First made it street-able for a while in 1979. Back then, it was powered by a '68-327, 461-fuelie heads, 650 Holley, on a Z28 aluminum Hi-rise, ArDun 30-30 solid lifter cam, Hookers, Zoom 11 inch clutch, M-21 4 speed, with a Hurst floor shifter. As far as brakes, rear, and suspension, mostly stock, it already had a set of ultra stiff (gasser style) 409 springs on the front and Gabriel air-shocks with 2 extra leaf springs on the back. Did my own first paint job, covering up the original lacquer with an " Imron" "coffee and cream two-tone... Came out nice, but just "OK" by today's standards. Also did a homemade interior job, using '65 Impala SS buckets and smooth vinyl door panels. It was driven hard, put away wet for 5 years, and then garaged, up on blocks from 1984-2005 while I took the time to hand build our house.

It was always in the back of my mind to get to re-doing that car and do it the right way as soon as I had a nice garage. I Had lots of time while working alone, to consider updating the inadequate '50's technology, such as the manual steering, handling and mainly stopping. One day my brother sent a guy over who was interested in buying it as is... I told him what I thought it was worth, after hearing his low-ball offer and attitude...I sort of got offended, so I showed him where the exit was. That's the day I decided, it's time for the second rebuild. The next night after work, I started unbolting the front end sheet metal, then I pulled the engine and transmission.

It took a while to consider the style, color, and interior pattern I was going to follow, but there was a lot of work to be done. We were at the Carlisle, PA fall swapmeet. We were walking around the vendor area and came across a vintage Chevrolet Dealer's, advertising postcard, showing a picture of the wagon! as it should look in it's stock color scheme. I was instantly inspired. The plan of action became... Total "frame off" restored stock appearance, correct color paint outside, restored upholstery with the stock pattern inside, modern brakes, and steering, as well as updated "power" everything! I bought that postcard, and the rest is history.
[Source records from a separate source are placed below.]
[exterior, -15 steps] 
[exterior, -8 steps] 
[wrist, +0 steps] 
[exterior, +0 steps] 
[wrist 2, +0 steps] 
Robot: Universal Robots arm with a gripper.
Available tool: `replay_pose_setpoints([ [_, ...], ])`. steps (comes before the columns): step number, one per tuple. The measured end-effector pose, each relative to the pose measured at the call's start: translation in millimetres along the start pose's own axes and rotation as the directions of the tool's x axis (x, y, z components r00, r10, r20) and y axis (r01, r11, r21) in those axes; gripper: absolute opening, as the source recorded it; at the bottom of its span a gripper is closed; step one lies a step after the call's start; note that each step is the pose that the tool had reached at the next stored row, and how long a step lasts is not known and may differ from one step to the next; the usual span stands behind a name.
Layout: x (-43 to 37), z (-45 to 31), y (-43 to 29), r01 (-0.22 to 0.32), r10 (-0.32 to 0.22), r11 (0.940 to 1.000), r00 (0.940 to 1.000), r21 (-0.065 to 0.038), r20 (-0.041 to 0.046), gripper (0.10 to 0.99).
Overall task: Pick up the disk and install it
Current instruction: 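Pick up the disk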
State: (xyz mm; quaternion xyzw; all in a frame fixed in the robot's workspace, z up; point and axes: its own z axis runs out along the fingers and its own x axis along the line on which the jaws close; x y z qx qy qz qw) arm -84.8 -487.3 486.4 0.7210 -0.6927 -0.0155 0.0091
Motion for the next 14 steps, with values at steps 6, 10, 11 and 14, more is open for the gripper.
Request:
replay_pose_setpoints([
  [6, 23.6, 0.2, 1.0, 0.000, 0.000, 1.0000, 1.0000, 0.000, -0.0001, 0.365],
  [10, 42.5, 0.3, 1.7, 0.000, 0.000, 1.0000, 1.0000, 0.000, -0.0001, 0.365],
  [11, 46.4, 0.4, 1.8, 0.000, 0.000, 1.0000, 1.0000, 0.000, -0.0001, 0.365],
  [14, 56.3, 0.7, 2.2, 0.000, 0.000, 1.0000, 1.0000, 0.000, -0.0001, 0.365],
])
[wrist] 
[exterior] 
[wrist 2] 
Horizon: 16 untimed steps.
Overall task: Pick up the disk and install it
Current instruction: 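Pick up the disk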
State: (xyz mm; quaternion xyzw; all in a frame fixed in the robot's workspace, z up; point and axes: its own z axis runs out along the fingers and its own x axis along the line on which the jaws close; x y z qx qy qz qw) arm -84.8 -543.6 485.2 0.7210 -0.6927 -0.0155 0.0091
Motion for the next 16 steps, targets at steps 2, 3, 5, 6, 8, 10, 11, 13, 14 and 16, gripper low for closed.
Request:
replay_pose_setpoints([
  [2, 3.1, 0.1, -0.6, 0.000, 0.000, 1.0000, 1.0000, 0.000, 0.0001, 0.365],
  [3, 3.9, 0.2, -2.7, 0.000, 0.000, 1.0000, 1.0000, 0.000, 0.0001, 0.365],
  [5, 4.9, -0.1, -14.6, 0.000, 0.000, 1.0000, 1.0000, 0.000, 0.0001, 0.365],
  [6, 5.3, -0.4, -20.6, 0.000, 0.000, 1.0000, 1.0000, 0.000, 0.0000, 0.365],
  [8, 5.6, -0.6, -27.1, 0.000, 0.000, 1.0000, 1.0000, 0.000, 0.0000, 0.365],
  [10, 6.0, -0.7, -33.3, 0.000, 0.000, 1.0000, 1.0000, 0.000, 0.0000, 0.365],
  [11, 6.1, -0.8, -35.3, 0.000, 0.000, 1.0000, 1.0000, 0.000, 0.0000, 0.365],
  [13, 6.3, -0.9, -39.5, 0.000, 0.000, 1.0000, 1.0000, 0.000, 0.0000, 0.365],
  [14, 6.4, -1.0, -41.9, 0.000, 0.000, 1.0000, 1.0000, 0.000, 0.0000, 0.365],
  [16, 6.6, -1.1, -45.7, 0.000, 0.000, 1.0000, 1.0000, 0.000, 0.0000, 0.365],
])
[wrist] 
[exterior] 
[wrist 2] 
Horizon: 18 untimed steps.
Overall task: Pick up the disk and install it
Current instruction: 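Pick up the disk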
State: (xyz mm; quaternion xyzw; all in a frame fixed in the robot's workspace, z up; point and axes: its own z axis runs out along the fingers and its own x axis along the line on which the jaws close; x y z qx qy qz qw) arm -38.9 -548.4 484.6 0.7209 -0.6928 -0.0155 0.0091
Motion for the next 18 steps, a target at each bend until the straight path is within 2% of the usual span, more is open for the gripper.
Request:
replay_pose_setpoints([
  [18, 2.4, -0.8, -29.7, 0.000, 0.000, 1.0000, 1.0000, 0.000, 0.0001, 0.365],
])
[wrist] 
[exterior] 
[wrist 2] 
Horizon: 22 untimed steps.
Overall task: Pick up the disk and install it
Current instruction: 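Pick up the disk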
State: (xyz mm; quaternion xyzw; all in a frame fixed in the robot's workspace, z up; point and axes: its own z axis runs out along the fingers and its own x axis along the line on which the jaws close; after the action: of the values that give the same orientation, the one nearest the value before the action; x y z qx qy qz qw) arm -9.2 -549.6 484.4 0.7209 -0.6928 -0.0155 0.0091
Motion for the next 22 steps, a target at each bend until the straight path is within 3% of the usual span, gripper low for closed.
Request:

Most of all I have to thank Al Picarello, owner of Hideaway StreetRods in Copake NY for handing me a key to his shop, trusting me with the use of his tools.... For generously sharing his over a half centuries' worth of experience. He provided expert advice on these wonderful time travelers. If it wasn't for his old-school metalworking talent, tips, tricks, help, friendship, encouragement, and time spent planning the next procedure over lunch at "Dad's Diner", this car would have never attained the level of craftsmanship, or gotten anywhere near as complete as it has at this stage.

In addition to the finished product, I served an amazing apprenticeship...

This project turned into a 2-year, part-time training course, that included, first stripping the interior, squaring the body with the porta-power, and perfecting the hood, fender fit, and door lines. Then, installing the temporary bracing in preparation for the rotisserie' After that was accomplished, dis-assembling every thing else that could be removed, .

Where we found (ANY) even the smallest point of rust. we replaced the whole panel or fabricated what we couldn't buy, Plasma cutting, pinchweld drilling, MIG, TIG, DC-stick welding, heat stretching, oilcan shrinking, dent pulling with the stud puller, tap tap tapping forever, with the body hammer and dolly, Everything was sanded, or wire wheel stripped bare, then metal prepped, inside and out.

As each section of the metalwork was completed.. it was quickly shot with PPG DP50LF 2-part epoxy primer. We even got primer up underneath the hidden inner wheel wells in the back, The floor pans got new panels. New inner and outer rockers, were primed on all surfaces. We welded patches for the insides of the cowl and fresh air ducts, we even primed the interior inner body, under the dash, and insides of the the door skins which were replaced along with the rear quarters that have been primed inside and out. Well under a gallon of mud, for the entire car, and almost all of that ended up as dust on the shop floor. A couple shots of hi-fill primer, and blocking, prepped it for the final sealer.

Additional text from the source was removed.